0906162005PAUL.sac Situated in the Southern Atlantic between South Africa and Antartica, this earthquake made itself known by a distinct ripple on the helicorder between 21:00 and 21:20.

Keywords: Bouvet island, earthquake, PAUL

Posted by School Seismology - Pete Hill | 0 comment(s)

ESA have decided to cut seismometers from the exomars mission in 2016 to save money.   So the existance or not of marsquakes will remain a mystery for a while longer

http://news.bbc.co.uk/1/hi/sci/tech/8102086.stm

Keywords: mars quake

Posted by School Seismology - Paul Denton | 0 comment(s)

June 14, 2009

0906131717PAUL.sac

 

Earthquake in Eastern Kazakhstan, 13th June at 17:17:40 UT, no reports of damage or casualties.

Keywords: earthquake, Eastern Kazakhstan, PAUL

Posted by School Seismology - Pete Hill | 0 comment(s)

June 13, 2009

Upgrading of servers at IRIS caused a few problems in the last week, with uploading the hour logs via "upload" and Helicorder images via SnagIt. The "glitches" have now been resolved and normal service is resumed.

Keywords: IRIS, PAUL, SnagIt, upload

Posted by School Seismology - Pete Hill | 0 comment(s)

June 10, 2009

The amplitude of a trace recorded on your seismometer is not a good way of telling how big the event that caused it was.   In the immortal words of Father Ted, it could be small or far away and still look the same size (youtube clip available at http://www.youtube.com/watch?v=GmU_q5xrnto )  

Keywords: earthquake, small

Posted by School Seismology - Paul Denton | 0 comment(s)

June 09, 2009

I have had a few teachers ask this question recently so I will post an answer here.

Because earthquakes can happen in any country and in any time zone seismologists use UTC (the new name for GMT) when they identify the time of an event.    The Amaseis software works out your local time zone and summertime settings from the PC and automatically adjusts the time on your seismic data to be synched to UTC.    (see  http://en.wikipedia.org/wiki/Coordinated_Universal_Time for a detailed article on UTC)

Keywords: amaseis, gmt, time, utc

Posted by School Seismology - Paul Denton | 0 comment(s)

June 08, 2009

  0906051942PAUL.sac

 

Showed up quite clearly on the helicorder screen, used high pass filter to produce trace above.

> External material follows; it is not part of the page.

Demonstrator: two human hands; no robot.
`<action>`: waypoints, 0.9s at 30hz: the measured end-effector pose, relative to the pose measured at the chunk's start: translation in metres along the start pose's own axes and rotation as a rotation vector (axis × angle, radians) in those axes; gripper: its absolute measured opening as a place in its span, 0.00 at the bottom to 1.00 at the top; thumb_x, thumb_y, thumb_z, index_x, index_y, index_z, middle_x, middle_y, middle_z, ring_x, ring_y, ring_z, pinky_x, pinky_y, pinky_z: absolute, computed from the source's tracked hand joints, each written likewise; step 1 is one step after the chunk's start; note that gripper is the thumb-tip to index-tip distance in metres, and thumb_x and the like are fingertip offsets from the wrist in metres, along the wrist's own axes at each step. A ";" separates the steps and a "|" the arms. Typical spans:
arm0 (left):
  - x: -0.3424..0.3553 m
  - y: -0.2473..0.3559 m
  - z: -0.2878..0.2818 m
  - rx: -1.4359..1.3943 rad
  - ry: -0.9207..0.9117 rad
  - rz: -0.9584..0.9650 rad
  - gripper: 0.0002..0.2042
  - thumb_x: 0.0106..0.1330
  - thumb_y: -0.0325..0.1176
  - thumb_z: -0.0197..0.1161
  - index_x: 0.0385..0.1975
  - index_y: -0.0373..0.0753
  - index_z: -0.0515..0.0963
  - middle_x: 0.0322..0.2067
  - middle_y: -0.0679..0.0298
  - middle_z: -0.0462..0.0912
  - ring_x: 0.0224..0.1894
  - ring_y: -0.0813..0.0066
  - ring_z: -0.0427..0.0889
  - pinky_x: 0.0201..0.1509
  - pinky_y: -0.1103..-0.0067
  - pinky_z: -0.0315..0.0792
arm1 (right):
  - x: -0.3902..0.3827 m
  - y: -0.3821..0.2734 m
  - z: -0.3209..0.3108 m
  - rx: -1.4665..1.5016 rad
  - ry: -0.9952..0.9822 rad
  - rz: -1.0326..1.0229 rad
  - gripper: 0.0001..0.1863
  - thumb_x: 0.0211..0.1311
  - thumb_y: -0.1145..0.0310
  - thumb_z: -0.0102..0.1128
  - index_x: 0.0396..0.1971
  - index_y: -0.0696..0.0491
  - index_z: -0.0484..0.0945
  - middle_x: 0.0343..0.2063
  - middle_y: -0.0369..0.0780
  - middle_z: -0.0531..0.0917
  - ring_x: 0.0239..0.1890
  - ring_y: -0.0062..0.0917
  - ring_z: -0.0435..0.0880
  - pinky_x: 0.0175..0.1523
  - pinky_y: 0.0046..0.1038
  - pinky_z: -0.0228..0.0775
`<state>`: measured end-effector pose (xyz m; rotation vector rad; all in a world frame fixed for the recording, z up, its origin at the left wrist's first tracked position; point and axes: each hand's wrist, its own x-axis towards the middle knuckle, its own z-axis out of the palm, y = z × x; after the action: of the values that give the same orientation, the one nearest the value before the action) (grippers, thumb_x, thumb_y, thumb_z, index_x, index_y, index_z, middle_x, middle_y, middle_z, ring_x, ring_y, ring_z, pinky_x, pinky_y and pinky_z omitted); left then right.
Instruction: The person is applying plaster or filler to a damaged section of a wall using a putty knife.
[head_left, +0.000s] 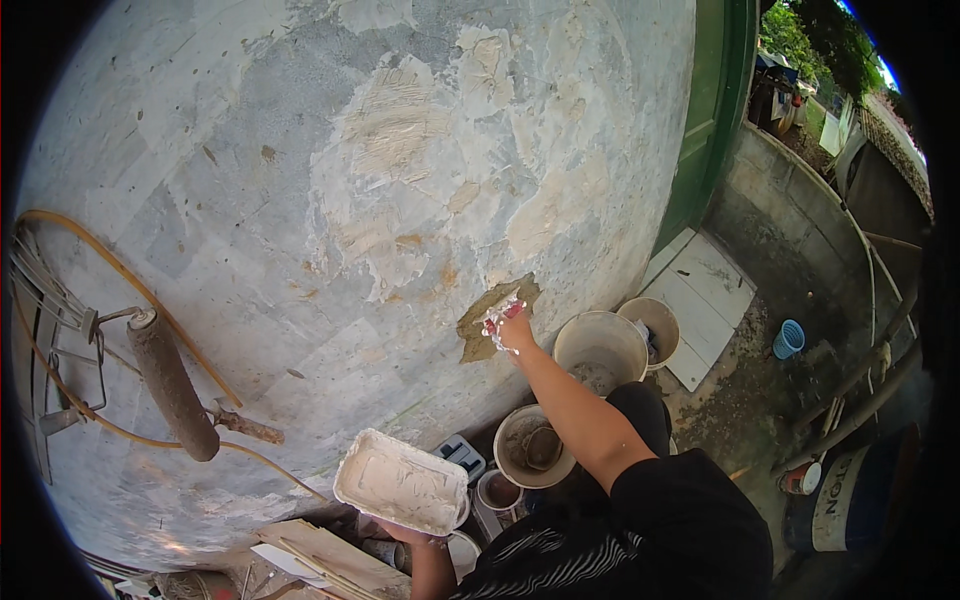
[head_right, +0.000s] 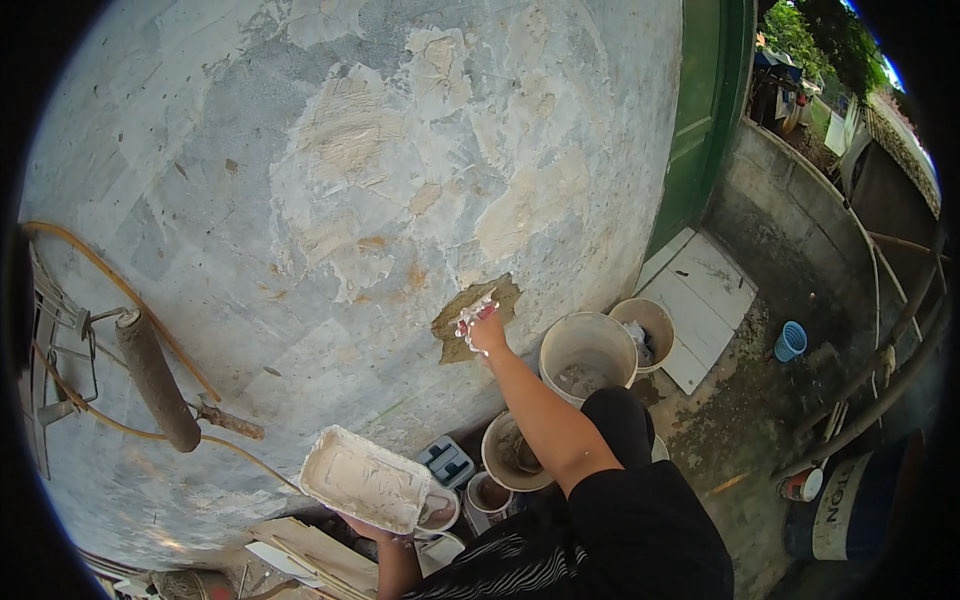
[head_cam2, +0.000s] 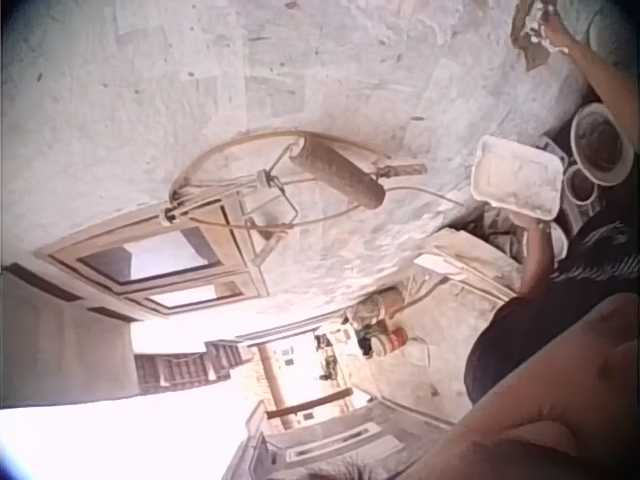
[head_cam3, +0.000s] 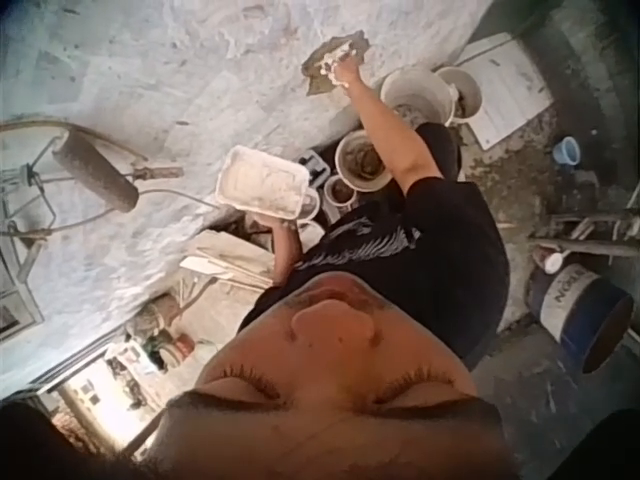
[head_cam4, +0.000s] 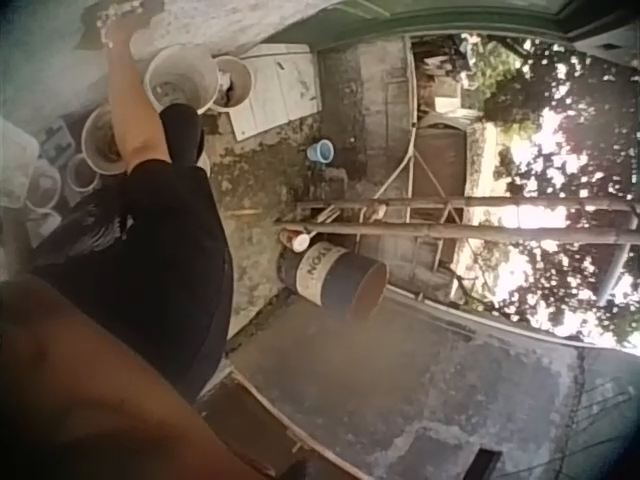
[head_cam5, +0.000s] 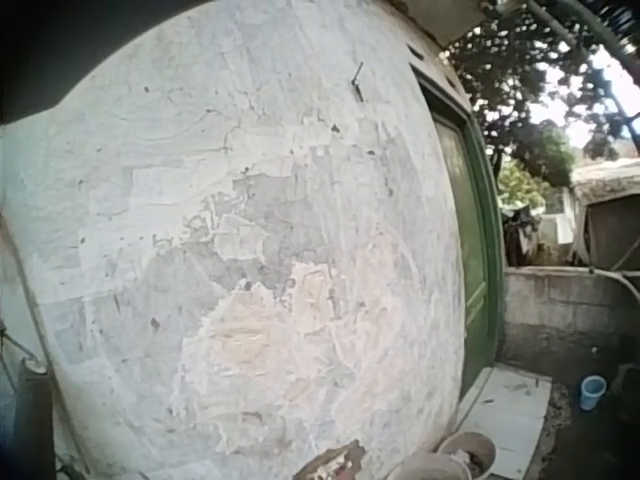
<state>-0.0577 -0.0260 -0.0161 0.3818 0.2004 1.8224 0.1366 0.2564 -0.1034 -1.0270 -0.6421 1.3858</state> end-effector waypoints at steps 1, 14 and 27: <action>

Keywords: bridgend, earthquake, PAUL

Posted by School Seismology - Pete Hill | 0 comment(s)

June 06, 2009

Clearly noticeable on the Helicorder screen, but the P wave arrival is hardly noticeable.  No reports of damage or casualties.

    0906050330PAUL.sac

 

There was an interesting article (BBC world news web page-americas) earlier last week on the installation of sensors for an earthquake early warning system along the San andreas fault, allthough it would only give  30 sec early warning, the signal travelling at the speed of light compared to the seismic wave at 2miles per sec, this would be enough if automated to stop lifts at floors rather than between, warn operating theatres etc..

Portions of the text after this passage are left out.